[XSL-LIST Mailing List Archive Home] [By Thread] [By Date]

Re: [xsl] What is Micro Pipelining: an attempt for a definition (was: Calculating cumulative values - Abel's solution)


Subject: Re: [xsl] What is Micro Pipelining: an attempt for a definition (was: Calculating cumulative values - Abel's solution)
From: Abel Braaksma <abel.online@xxxxxxxxx>
Date: Sat, 01 Sep 2007 01:42:50 +0200

Hi Wendell,

Very valuable feedback. However, though I think I grasp your points, after reading I still find a lot of "micro-pipelining" to be in a gray area. Let me try to explain myself.

For me, micro-pipelining is defined as the process of pipelining a set of data during a one pass through an XSLT processor. Normal pipelining would be to re-apply the results of one pass to the next pass. I understand that this doesn't tally with your definition below.

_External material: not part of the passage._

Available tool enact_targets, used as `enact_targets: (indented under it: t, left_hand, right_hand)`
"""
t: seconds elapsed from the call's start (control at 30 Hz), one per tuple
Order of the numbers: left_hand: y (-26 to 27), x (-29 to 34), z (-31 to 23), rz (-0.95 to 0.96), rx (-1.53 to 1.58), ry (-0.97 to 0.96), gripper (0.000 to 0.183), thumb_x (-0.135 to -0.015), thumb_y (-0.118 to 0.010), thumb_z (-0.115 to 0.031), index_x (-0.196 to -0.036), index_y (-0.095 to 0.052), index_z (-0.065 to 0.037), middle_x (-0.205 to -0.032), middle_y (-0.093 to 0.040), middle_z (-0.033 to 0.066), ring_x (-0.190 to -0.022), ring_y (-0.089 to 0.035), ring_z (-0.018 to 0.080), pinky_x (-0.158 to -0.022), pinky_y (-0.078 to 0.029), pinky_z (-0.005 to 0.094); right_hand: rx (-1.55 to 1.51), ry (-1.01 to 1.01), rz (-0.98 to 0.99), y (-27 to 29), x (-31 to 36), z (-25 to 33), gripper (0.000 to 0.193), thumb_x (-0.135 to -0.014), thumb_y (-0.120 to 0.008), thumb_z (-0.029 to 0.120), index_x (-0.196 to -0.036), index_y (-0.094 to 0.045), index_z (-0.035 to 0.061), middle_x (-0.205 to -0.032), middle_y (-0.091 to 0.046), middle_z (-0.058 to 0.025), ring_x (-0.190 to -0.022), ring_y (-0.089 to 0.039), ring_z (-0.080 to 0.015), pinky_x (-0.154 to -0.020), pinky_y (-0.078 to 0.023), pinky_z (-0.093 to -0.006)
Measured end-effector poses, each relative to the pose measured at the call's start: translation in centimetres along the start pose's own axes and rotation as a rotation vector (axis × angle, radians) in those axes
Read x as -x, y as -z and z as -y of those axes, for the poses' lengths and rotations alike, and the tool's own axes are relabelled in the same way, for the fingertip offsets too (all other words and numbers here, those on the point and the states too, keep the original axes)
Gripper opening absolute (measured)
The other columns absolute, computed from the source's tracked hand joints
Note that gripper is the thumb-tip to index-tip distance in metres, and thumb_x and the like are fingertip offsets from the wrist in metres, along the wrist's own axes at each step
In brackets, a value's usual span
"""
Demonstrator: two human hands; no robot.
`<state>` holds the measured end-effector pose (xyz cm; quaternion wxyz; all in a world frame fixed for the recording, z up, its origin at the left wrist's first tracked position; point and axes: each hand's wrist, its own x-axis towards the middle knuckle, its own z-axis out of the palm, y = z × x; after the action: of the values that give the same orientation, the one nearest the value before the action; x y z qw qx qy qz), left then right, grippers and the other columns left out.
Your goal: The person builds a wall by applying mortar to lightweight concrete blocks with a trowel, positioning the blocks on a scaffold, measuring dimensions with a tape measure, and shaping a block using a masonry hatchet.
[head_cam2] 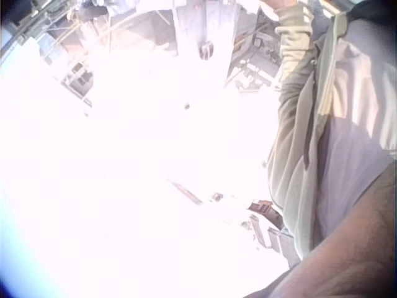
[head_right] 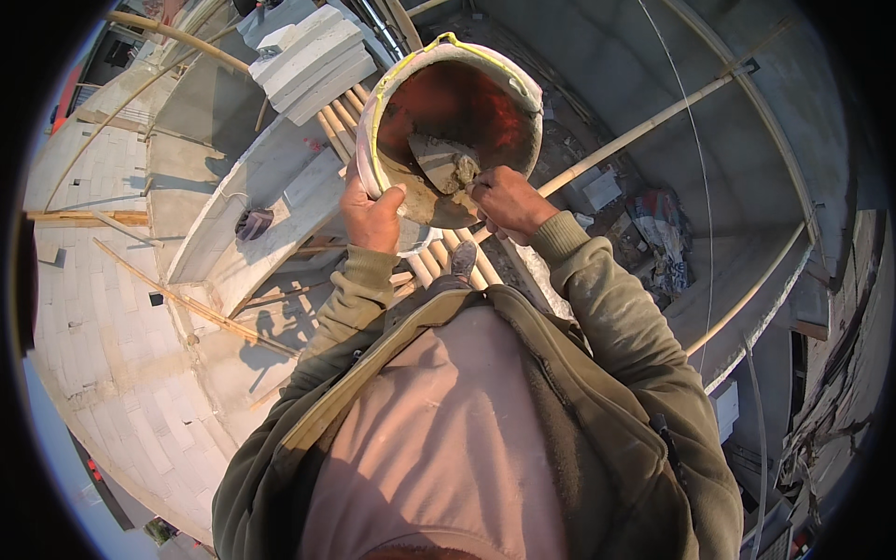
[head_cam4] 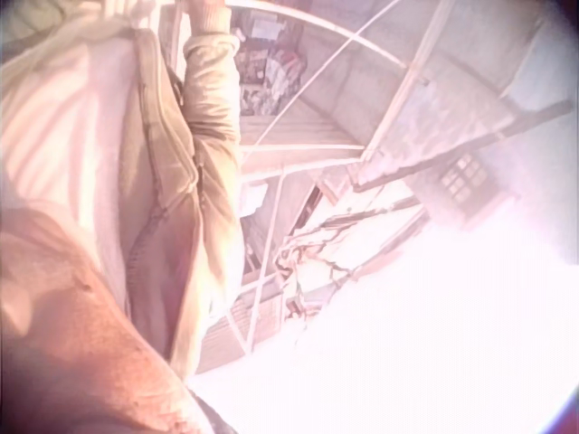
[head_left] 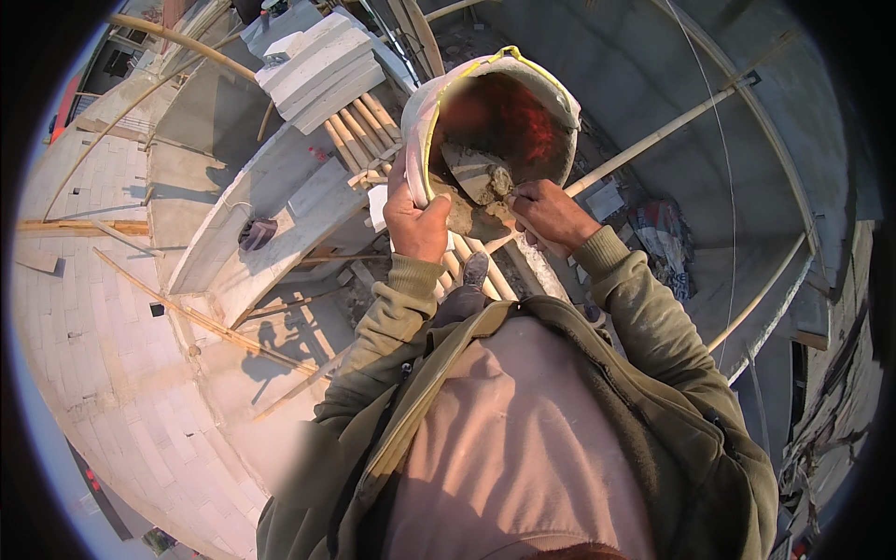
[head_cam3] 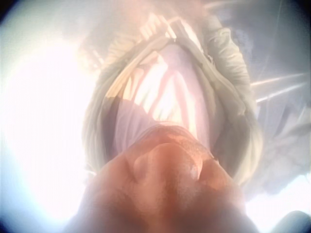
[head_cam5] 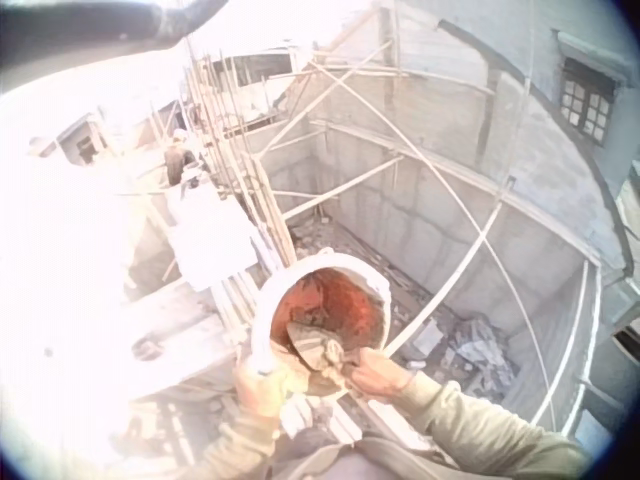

Another attempt for a definition (still my own, original, definition) would be the following: in a case where you apply templates (or for-each perhaps) to a set of data that is not part of the input data (input data being any external source, including document() / collection() etc) is a micro pipeline. Shorter: when you have a variable to contain data that is already processed and you re-apply this variable, it is a micro pipeline.

Now I do understand that this is a bit of a too wide definition. But now on to yours. You explain that for anything to be a micro pipeline it must be applied (or expected to be applied) more than once. More appropriately: when you can extract the pipeline variable into a global variable, it is not a micro pipeline anymore (is it then a macro pipeline?).

But things are still not so trivial. It is tempting to say that the following is only executed once, because there's only one root in a document, and as a result, it is easy to extract the variable to the global level:

  <xsl:template match="/">
      <xsl:variable name="micro">
           <xsl:apply-templates select="root/some/data" />
      </xsl:variable>
      <xsl:apply-templates select="$micro/*" />
  </xsl:template>

But often, simple examples, or inquiries on this list, are part of a larger stylesheet or solution. Suppose I alter the above example to be as follows:

<xsl:param name="urls" select=" 'one.xml', 'two.xml', 'three.xml' " />

  <xsl:template name="main">
      <xsl:apply-templates select="document($list-of-documents)" />
  </xsl:template>

  <xsl:template match="/">
      <xsl:variable name="micro">
           <xsl:apply-templates select="root/some/data" />
      </xsl:variable>
      <xsl:apply-templates select="$micro/*" />
  </xsl:template>

is it now still not a micro pipeline? It is applied several times (three times) and it is not possible anymore to make the variable global. Is it really necessary to restrict a micro pipeline to be one only when it is applied to a local level? Though I can follow your point in that it is closer to a "large pipeline" than to a "micro pipeline".

Now let's try the other opposite. To define a term, you need to know where its boundaries are. Suppose we have the following fictional stylesheet, would the application of $micro be a micro pipeline?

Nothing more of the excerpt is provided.